Setelah sebelas pemain sudah kami rekomendasikan, tersedia empat nama pemain cadangan yang sifatnya spekulatif yang mampu kalian miliki, masing-masing satu berasal dari setiap posisi. Dikutip dari situs judi yang banyak bonus, Terlepas berasal dari formasi inti yang digunakan, kami menambahkan wejangan cadangan bersama format tetap: satu kiper, satu bek, satu gelandang, dan satu penyerang. Sehingga mesti penyesuaian jika idamkan memakainya secara keseluruhan di tim FPL sebenarnya.

Pekan lalu, tidak tersedia pemain spekulatif berasal dari kami yang berhasil berprestasi. Meski demikian, kami lagi memilihkan pemain spekulatif untuk GW31 ini. Jika kalian sangat percaya bersama kebolehan scouting kami, tidak tersedia salahnya memasukkan mereka ke didalam lapisan sebelas pemain utama, bukan di bangku cadangan. Tapi, ya, namanya termasuk spekulatif, ya, jadi belum pasti sukses.

Apa Itu Pemain Spekulatif?

Jika kalian baru pertama kali membaca serial artikel pemain spekulatif FPL kami, mesti kami jelaskan terutama dahulu.

Kriteria penentuan pemain spekulatif pada artikel kami cukup sederhana, yakni pemain yang dimiliki bersama kisaran 5.0%+ atau ke bawah.

Pemilihan pemain berkategori spekulatif mampu dibutuhkan jika para manajer FPL punya niat mengejar poin lawan di mini-league. Pemain-pemain seperti ini mampu jadi pembeda yang membawa dampak tim manajer FPL mendapat poin tanpa tersaingi banyak manajer lain.

Tapi penamaan spekulatif termasuk bukan tanpa alasan, karena pilih pemain bersama kepemilikan rendah membawa dampak manajer FPL kesusahan beradu jika para pemain bersama angka kepemilikan tinggi menggapai poin besar. Jika kalian adalah seorang risk taker, maka artikel ini bakal sesuai untuk kalian.

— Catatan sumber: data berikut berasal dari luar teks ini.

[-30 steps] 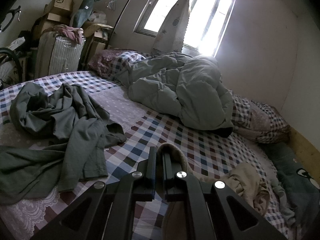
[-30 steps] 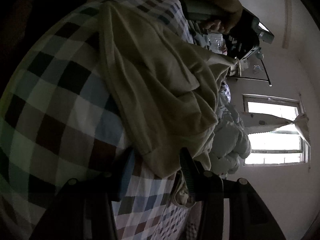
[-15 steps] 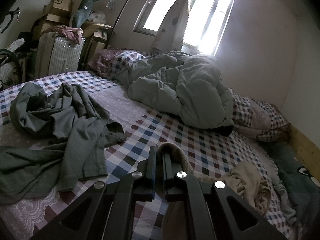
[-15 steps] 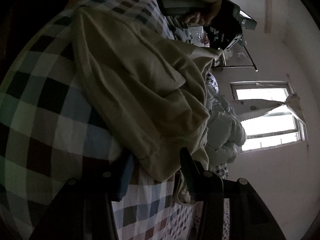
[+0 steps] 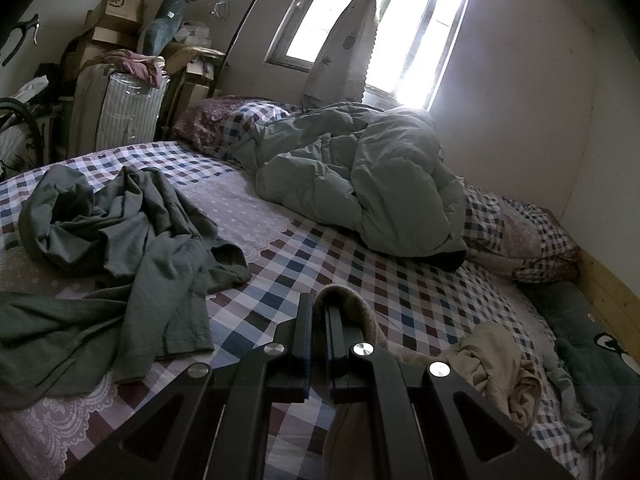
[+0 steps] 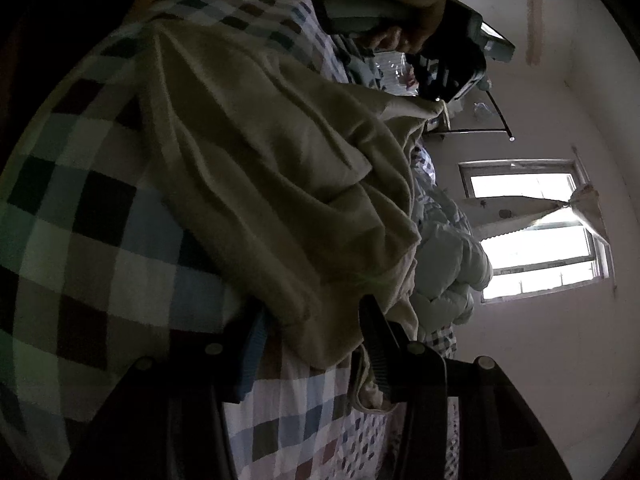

Meski bakal hadapi Leicester City yang tercatat sebagai tidak benar satu kesebelasan yang kerap menembak (18 tembakan tepat sasaran berasal dari 78 percobaan tembakan), Heaton miliki kesempatan kecil untuk menggapai poin nirbobol namun kebalikannya ia mampu saja menggapai poin berasal dari usaha penyelamatannya di bawah gawang Burnley. Catatan 10 penyelamatan yang sudah ia jalankan mampu saja makin tambah pas hadapi Leicester di pekan ke-31 ini.

Akhirnya Bournemouth berhasil meraih kemenangan sekembalinya Callum Wilson kala mengalahkan Huddersfield Town di kandang mereka. Hasil ini bisa saja menjadi titik balik setelah lima laga terakhir The Cherries gagal menang. Menghadapi Newcastle United di kandang dengan rasa percaya diri lebih, Clyne cocok dijadikan sebagai bek spekulatif di GW31. Sebagai tambahan, bek pinjaman Liverpool ini sudah melakukan lima usaha umpan silang dan lima sentuhan di kotak penalti lawan (terbanyak dari bek Bournemouth lainnya). Bisa saja usaha tersebut bisa membuahkan hasil dengan kembalinya Wilson sebagai penyerang utama mereka.